InteprocessConnection::connectionLost and read timeout

dbyron · July 27, 2011, 12:46am

I’ve found yet another thing I don’t understand about the concept of “connected” in an InterprocessConnection object. In this case I’m talking about the client/slave – the side of the pipe that calls connectToPipe. All of this is on Windows.

Consider this sequence of events:

client process constructs InteprocessConnection object
server process constructs InteprocessConnection object
server calls createPipe
server’s connectionMade method is called (before createPipe returns success)
client calls connectToPipe with a receive timeout of 1000 msec
client’s connectionMade method is called (just before connectToPipe returns success)
client’s read thread calls InterprocessConnection::readNextMessageInt which calls NamedPipe::read
inside NamedPipe::read, ReadFile returns ERROR_IO_PENDING so the next call is to WaitForMultipleObjects which times out after 1000 msec.
NamedPipe::read calls CancelIo and WaitForSingleObject. I don’t totally understand why this is necessary. Not sure it’s super relevant here, but CancelIo and WaitForSingleObject succeed.
NamedPipe::read calls GetOverlappedResult which fails and returns ERROR_OPERATION_ABORTED, presumably due to the CancelIo call.

The key though is that bytesRead never changes after it’s initial assignment to -1. That indicates failure which I’m not sure is correct. Returning 0 seems more correct in this scenario.

InterprocessConnection::readNextMessageInt does interpret the -1 as failure, calls connectionLostInt and returns false, though as far as I can tell, the connection is fine. The master’s handle from CreateNamedPipe is still valid as is the slaves from CreateFile.

Subsequent attempts to write from the master side succeed, but because InterprocessConnection::readNextMessageInt returns false, the read thread exits, so the client doesn’t see them. What’s more strange is that if the slave sends one or more messages, they make it to the master even though the slave doesn’t think it’s connected.

If the slave does call connectToPipe again, I expected the previous file handle to get ditched and a new one created. So calling connectionLostInt makes sense in one way of looking at it. The actual behavior I see is different. When the slave calls connectToPipe, the previous file handle does get ditched, but the subsequent call to CreateFile fails with ERROR_PIPE_BUSY. I think I see a way to fix that that makes sense independent of the rest. Patch coming…

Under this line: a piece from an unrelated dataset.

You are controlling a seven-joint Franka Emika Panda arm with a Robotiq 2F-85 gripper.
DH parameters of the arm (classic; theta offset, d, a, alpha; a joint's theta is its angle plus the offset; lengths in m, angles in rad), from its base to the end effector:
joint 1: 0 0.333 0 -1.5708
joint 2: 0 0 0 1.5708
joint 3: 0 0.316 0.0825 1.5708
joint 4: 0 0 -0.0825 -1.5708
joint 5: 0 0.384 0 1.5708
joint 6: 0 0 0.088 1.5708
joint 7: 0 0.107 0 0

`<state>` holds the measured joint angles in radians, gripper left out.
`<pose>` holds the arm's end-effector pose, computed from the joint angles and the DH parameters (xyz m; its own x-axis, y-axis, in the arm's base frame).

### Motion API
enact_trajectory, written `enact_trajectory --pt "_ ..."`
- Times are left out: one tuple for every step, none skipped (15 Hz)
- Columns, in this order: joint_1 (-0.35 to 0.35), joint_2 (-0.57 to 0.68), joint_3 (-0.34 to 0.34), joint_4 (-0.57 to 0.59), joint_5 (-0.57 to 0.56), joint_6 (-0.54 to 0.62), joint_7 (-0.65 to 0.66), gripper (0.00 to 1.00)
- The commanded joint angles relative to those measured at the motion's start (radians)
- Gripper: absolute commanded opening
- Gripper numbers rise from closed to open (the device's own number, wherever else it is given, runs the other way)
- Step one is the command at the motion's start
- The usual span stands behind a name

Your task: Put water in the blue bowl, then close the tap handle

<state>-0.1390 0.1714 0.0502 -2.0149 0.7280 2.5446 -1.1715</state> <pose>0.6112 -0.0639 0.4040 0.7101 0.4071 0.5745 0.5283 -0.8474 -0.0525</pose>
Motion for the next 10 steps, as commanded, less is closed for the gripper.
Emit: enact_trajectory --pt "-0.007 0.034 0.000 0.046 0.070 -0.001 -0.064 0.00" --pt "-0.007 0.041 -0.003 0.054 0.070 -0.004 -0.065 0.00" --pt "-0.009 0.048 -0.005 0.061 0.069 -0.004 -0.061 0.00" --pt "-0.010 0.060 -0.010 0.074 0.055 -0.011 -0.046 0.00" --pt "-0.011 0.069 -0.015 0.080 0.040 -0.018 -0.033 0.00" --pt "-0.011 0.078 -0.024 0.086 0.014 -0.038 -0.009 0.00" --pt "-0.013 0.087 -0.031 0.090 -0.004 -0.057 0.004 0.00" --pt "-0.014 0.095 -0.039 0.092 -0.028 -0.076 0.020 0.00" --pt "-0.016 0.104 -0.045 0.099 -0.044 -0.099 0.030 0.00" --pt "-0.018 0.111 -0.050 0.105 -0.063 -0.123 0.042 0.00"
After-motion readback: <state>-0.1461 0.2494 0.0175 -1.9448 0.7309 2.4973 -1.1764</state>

I guess this is all expected behavior given that someone passed a non-forever timeout to connectToPipe. It seems somehow non-ideal to me. For one, the two sides of the pipe have different ideas about whether there’s a connection (see http://www.rawmaterialsoftware.com/viewtopic.php?f=2&t=7579 for some thoughts there). But for another, does anyone really want to use an InterprocessConnection like this? Since the read is happening in a separate thread anyway, does it matter when it arrives? My reflex is to remove the pipeReceiveMessageTimeoutMs argument from connectToPipe…or maybe better, don’t call connectionLostInt if the timeout expires, but also don’t call disconnect at the beginning of connectToPipe so subsequent connections use the existing pipe (and get whatever data is inside it).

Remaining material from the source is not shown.